If every aspect of a production is leaked onto the internet, or as it is happening now officially announced by the studio, the novel approach that may have been taken will be lost on the audience in the cinema. The speculation mill will go over and over with fingers flying in a fury over keyboards and the anticipation for the film will go up and down while people don't realise how much of the film will not be new to them. A few movie posters a few months before release- fine. But stop releasing every last detail, if only to save me from spoilers. Bank on the fact that internet users and fanboys are like the rays in Ghostbusters. If they cross, all sorts of disasters happen- mainly because they're all dicks and won't think twice about revealing the recently revealed whatever to a host of as yet blissfully ignorant fans who would rather wait for the film's release.
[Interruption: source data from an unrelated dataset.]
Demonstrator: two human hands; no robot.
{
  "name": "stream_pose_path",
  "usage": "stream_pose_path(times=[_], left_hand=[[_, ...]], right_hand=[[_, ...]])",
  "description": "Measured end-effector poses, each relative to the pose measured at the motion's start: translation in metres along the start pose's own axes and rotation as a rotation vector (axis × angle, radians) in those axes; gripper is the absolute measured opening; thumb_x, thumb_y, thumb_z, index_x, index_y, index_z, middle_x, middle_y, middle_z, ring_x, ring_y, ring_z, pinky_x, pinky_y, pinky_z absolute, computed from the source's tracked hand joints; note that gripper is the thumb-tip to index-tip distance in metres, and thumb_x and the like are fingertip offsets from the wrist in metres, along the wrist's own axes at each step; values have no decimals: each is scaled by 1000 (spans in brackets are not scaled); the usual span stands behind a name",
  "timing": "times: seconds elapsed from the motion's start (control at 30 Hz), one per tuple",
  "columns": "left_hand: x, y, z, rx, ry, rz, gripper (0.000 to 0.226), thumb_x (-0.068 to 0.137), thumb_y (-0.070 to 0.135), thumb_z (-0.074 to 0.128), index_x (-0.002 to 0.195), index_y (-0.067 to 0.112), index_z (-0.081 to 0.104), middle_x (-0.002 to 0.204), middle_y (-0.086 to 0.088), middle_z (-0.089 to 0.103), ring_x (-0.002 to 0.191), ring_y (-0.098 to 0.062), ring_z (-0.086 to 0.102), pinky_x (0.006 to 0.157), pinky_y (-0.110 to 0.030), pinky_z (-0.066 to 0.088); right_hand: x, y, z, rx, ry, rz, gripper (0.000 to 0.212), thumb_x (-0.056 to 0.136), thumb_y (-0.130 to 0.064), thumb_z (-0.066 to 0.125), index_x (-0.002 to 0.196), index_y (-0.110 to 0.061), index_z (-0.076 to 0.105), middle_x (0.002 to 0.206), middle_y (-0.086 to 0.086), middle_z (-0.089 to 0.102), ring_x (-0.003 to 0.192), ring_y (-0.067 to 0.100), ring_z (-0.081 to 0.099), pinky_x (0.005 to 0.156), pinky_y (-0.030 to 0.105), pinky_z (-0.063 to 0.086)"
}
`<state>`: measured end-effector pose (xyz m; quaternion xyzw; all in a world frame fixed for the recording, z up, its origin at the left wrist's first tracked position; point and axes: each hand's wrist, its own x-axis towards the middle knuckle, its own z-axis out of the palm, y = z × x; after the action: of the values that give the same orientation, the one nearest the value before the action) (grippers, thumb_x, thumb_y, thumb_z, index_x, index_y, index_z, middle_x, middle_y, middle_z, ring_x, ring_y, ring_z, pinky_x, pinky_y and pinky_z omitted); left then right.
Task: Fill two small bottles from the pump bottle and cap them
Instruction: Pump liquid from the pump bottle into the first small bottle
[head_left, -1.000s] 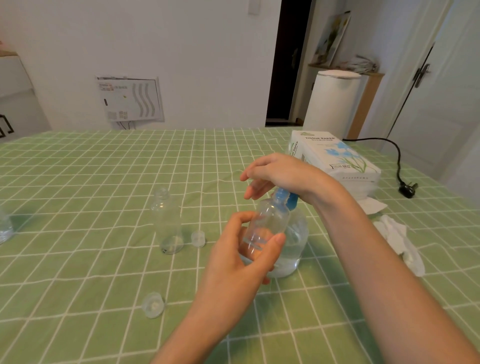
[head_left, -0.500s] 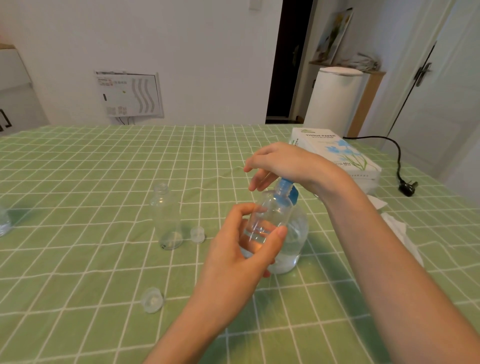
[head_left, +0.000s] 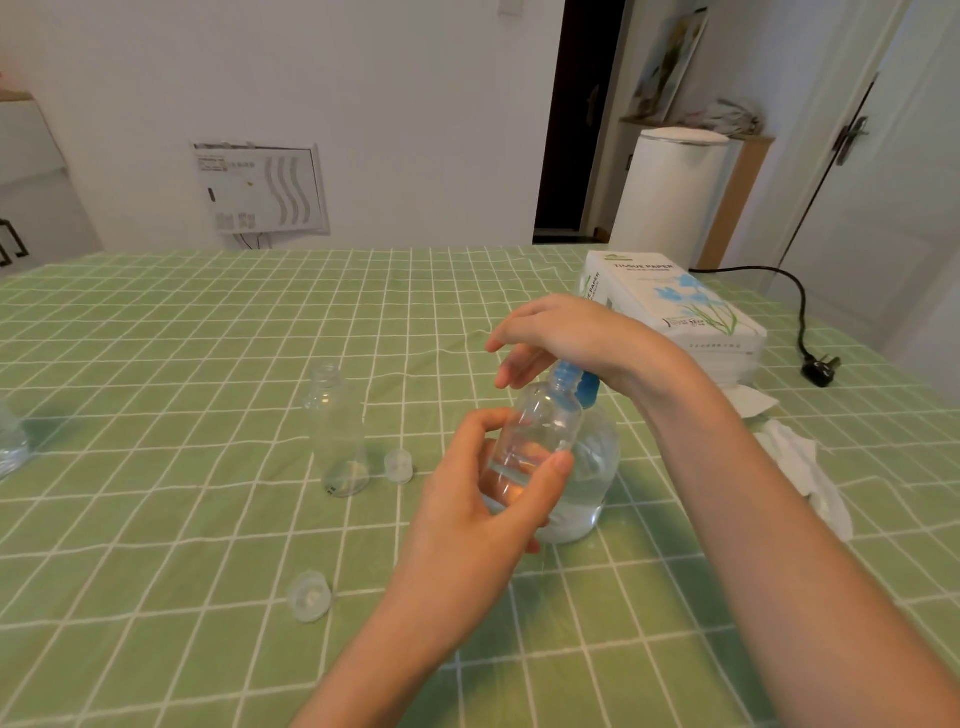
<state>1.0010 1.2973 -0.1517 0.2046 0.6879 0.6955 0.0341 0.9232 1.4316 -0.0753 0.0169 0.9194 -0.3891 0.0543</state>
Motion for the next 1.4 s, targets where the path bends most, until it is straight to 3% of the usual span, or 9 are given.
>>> stream_pose_path(times=[0.23,0.5,0.6,0.77,0.9,1.0,1.23,1.4], left_hand=[[1,7,-2,-11,-10,-6,37,66,48,62,99,32,56,69,17,66,55,0,59,46,-10,44],[1,9,-6,-29,-37,-48,46,60,52,63,101,31,57,81,9,67,60,-5,63,50,-16,49],[2,11,-10,-24,-51,-67,47,60,51,63,102,29,58,81,7,69,59,-6,63,50,-17,49],[2,12,-13,-12,-48,-70,42,61,48,63,99,31,59,77,8,68,51,-3,61,45,-13,46],[5,10,-7,-66,-37,-75,43,61,47,65,99,30,60,77,5,68,59,-8,62,49,-17,48],[6,9,-3,-100,-31,-74,42,61,47,65,99,29,60,81,1,68,57,-9,62,48,-18,48],[6,10,-4,-136,-49,-108,44,58,47,65,98,28,61,78,3,69,55,-8,62,47,-22,48],[7,9,-6,-133,-52,-119,32,69,47,75,94,33,62,83,-1,70,57,-8,62,50,-23,51]], right_hand=[[0,-6,-7,8,68,-3,24,92,-27,52,106,-13,64,84,6,75,106,31,64,99,45,46],[-2,-12,-11,-65,46,51,23,94,-21,46,109,-15,62,77,-1,71,107,28,64,98,43,47],[0,-14,-14,-85,41,76,28,96,-18,42,116,-12,61,75,-2,70,98,21,63,86,37,46],[3,-17,-17,-88,10,114,27,94,-30,44,112,-20,60,76,-7,73,105,19,62,90,41,46],[5,-20,-17,-58,-5,134,34,96,-44,37,100,-22,62,77,-4,75,100,19,66,97,45,46],[10,-21,-14,-94,-4,153,44,96,-51,32,105,-20,63,82,-2,75,103,21,65,98,44,44],[17,-19,-10,-129,-6,191,57,97,-55,24,107,-14,62,76,2,71,106,28,62,101,50,43],[18,-15,-8,-170,23,166,55,98,-50,29,105,-10,65,93,10,72,103,30,64,96,44,48]])
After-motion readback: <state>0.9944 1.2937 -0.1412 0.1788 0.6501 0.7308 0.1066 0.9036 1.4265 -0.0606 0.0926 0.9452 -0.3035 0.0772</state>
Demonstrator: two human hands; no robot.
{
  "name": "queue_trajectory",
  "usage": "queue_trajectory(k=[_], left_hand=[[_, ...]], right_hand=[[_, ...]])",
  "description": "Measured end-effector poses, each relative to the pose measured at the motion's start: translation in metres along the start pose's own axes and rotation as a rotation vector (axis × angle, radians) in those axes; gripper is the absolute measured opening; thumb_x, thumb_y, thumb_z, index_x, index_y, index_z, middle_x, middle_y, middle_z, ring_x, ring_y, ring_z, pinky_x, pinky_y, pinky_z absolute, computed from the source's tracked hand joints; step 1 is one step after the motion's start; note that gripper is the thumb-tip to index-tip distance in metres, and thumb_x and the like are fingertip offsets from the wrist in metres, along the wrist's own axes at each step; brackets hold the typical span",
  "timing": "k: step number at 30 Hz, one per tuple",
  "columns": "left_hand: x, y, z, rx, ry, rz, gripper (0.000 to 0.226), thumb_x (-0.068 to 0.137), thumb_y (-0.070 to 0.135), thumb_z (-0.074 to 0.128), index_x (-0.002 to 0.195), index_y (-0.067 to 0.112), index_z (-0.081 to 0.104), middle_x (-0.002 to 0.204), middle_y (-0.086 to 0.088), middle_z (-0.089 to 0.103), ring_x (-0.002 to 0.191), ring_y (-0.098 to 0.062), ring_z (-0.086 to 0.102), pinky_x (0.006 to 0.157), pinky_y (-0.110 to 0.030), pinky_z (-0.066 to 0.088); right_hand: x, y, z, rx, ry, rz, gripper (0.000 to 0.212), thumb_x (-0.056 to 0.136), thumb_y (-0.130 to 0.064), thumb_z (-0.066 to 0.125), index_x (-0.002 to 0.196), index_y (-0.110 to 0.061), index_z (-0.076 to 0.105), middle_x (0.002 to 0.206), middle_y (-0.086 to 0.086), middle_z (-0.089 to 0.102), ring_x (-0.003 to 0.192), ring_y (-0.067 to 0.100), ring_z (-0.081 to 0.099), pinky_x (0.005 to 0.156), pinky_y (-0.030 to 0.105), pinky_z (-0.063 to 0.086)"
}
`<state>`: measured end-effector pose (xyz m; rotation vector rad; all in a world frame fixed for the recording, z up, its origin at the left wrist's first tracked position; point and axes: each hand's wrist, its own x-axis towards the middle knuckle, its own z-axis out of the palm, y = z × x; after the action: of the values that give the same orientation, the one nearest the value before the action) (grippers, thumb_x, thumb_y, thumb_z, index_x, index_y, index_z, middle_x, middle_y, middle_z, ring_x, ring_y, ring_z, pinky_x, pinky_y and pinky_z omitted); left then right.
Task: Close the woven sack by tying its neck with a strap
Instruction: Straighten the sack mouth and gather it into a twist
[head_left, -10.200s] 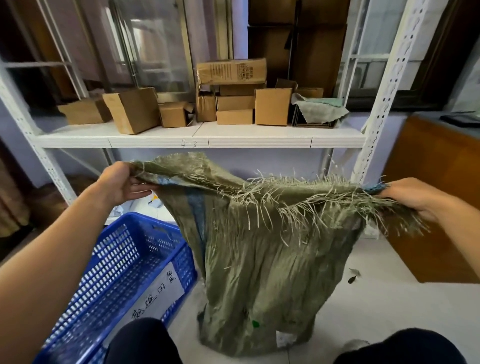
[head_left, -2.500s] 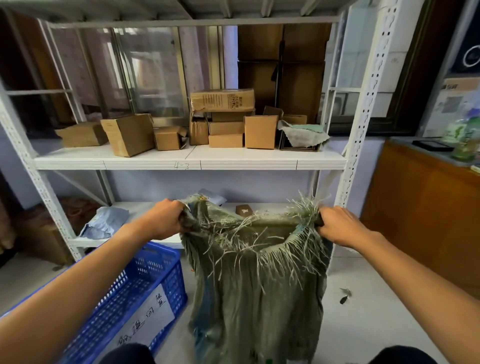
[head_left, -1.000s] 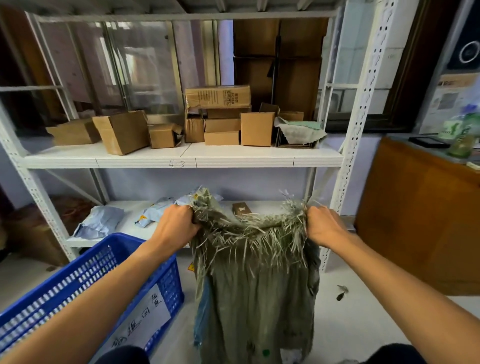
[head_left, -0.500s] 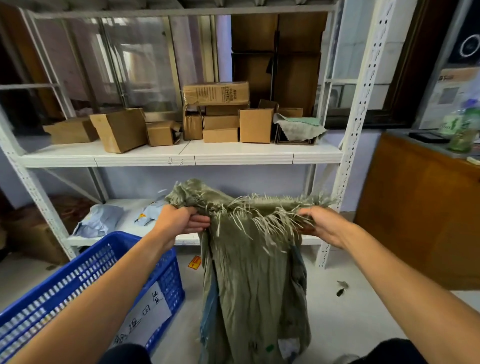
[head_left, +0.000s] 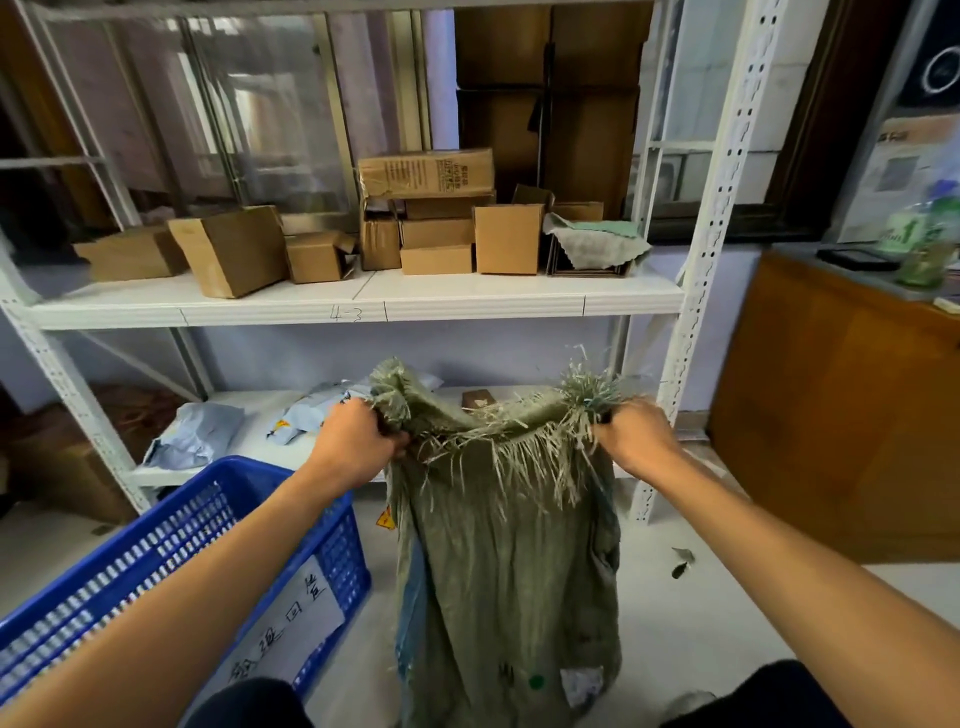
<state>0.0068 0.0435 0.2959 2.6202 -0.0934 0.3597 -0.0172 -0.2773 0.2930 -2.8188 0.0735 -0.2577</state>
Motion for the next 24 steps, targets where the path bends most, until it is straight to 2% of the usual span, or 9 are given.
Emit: queue_trajectory(k=[2,5,11,14,16,18,20,22,24], left_hand=[[-0.001,0.001,0.000,0.025,-0.002,-0.006,0.023,0.090,0.022,0.070,0.073,0.007,0.076,0.060,0.002,0.069,0.056,-0.009,0.065,0.063,-0.022,0.053],[0.002,0.000,-0.005,0.268,0.090,0.182,0.019,0.086,0.025,0.068,0.081,0.007,0.073,0.082,-0.012,0.074,0.075,-0.033,0.068,0.069,-0.038,0.057],[-0.006,0.007,-0.003,0.533,0.026,0.525,0.008,0.095,0.008,0.055,0.101,0.006,0.060,0.088,-0.012,0.070,0.073,-0.033,0.070,0.058,-0.039,0.052],[-0.009,0.011,0.000,0.526,-0.011,0.457,0.014,0.099,0.014,0.048,0.107,0.004,0.055,0.088,-0.016,0.068,0.076,-0.036,0.067,0.059,-0.039,0.043],[-0.010,0.021,0.000,0.367,-0.055,0.258,0.019,0.097,0.019,0.050,0.100,0.003,0.058,0.089,-0.020,0.069,0.083,-0.040,0.066,0.063,-0.039,0.043],[-0.008,0.028,0.001,0.003,-0.132,0.037,0.018,0.094,0.015,0.055,0.085,0.001,0.062,0.070,-0.015,0.070,0.069,-0.032,0.071,0.057,-0.035,0.049],[-0.006,0.031,-0.001,-0.433,-0.246,-0.202,0.021,0.094,0.005,0.053,0.075,0.000,0.060,0.048,-0.008,0.063,0.042,-0.021,0.065,0.046,-0.030,0.053],[-0.005,0.028,-0.004,-0.764,-0.322,-0.355,0.019,0.095,0.004,0.051,0.081,-0.003,0.062,0.059,-0.016,0.070,0.051,-0.025,0.072,0.052,-0.031,0.059],[-0.005,0.024,-0.006,-0.980,-0.351,-0.428,0.019,0.098,0.005,0.048,0.089,-0.002,0.062,0.083,-0.023,0.076,0.075,-0.030,0.077,0.064,-0.034,0.063]], right_hand=[[0.000,0.001,0.001,-0.056,0.000,-0.011,0.031,0.103,-0.029,0.051,0.097,-0.005,0.071,0.089,0.005,0.061,0.108,0.025,0.057,0.102,0.032,0.036],[-0.001,0.005,0.000,-0.157,0.030,-0.135,0.034,0.101,-0.033,0.055,0.112,-0.005,0.071,0.123,0.008,0.066,0.127,0.024,0.052,0.108,0.027,0.027],[0.000,-0.007,0.004,-0.134,-0.023,-0.092,0.023,0.093,-0.024,0.049,0.107,-0.010,0.062,0.110,0.008,0.064,0.106,0.030,0.059,0.086,0.036,0.048],[0.004,-0.009,0.002,0.074,-0.092,0.141,0.027,0.090,-0.027,0.052,0.109,-0.012,0.063,0.105,0.010,0.068,0.090,0.028,0.069,0.079,0.038,0.059],[0.004,-0.011,0.003,0.258,-0.100,0.248,0.021,0.091,-0.025,0.051,0.098,-0.010,0.064,0.084,0.009,0.069,0.065,0.021,0.070,0.053,0.026,0.057],[-0.001,-0.014,0.005,0.440,-0.138,0.305,0.018,0.097,-0.017,0.049,0.091,-0.008,0.063,0.077,0.006,0.066,0.058,0.014,0.061,0.038,0.013,0.043],[-0.004,-0.013,0.005,0.628,-0.186,0.331,0.022,0.101,-0.014,0.046,0.107,-0.006,0.065,0.098,0.008,0.067,0.075,0.014,0.059,0.055,0.009,0.047],[-0.003,-0.012,0.005,0.743,-0.236,0.339,0.025,0.103,-0.019,0.045,0.117,-0.008,0.063,0.115,0.010,0.065,0.092,0.016,0.057,0.083,0.020,0.048],[-0.003,-0.011,0.003,0.869,-0.307,0.360,0.020,0.103,-0.018,0.043,0.096,-0.013,0.061,0.093,0.009,0.067,0.075,0.015,0.059,0.066,0.021,0.051]])
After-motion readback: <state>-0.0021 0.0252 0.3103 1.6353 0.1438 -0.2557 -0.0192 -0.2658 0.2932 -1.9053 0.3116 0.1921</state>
To go back, before we finish, to the photo of Catwoman, it is a single frame from the film with probable explanation. Has Nolan bastardised the character? Is that what he wants people to believe? Is it possible that this is pre-Catwoman Selina Kyle gathering bits and pieces before her full assumption of the person? After all, we saw a certain Mr Wayne in various stages of Bat-suit undress (not a phrase I saw often)in Batman Begins, did we not?



And how many people cried "what, Nolan's Batman has no cowl?". Not a one. Because we didn't see it. So stop sampling the film and throwing it around out of context and let us enjoy the surprises and the story when it comes out. A film is a film- not a half-made jigsaw we have to bring the rest of the pieces to after collecting one a month from uncle Warner Bros to see where they fit.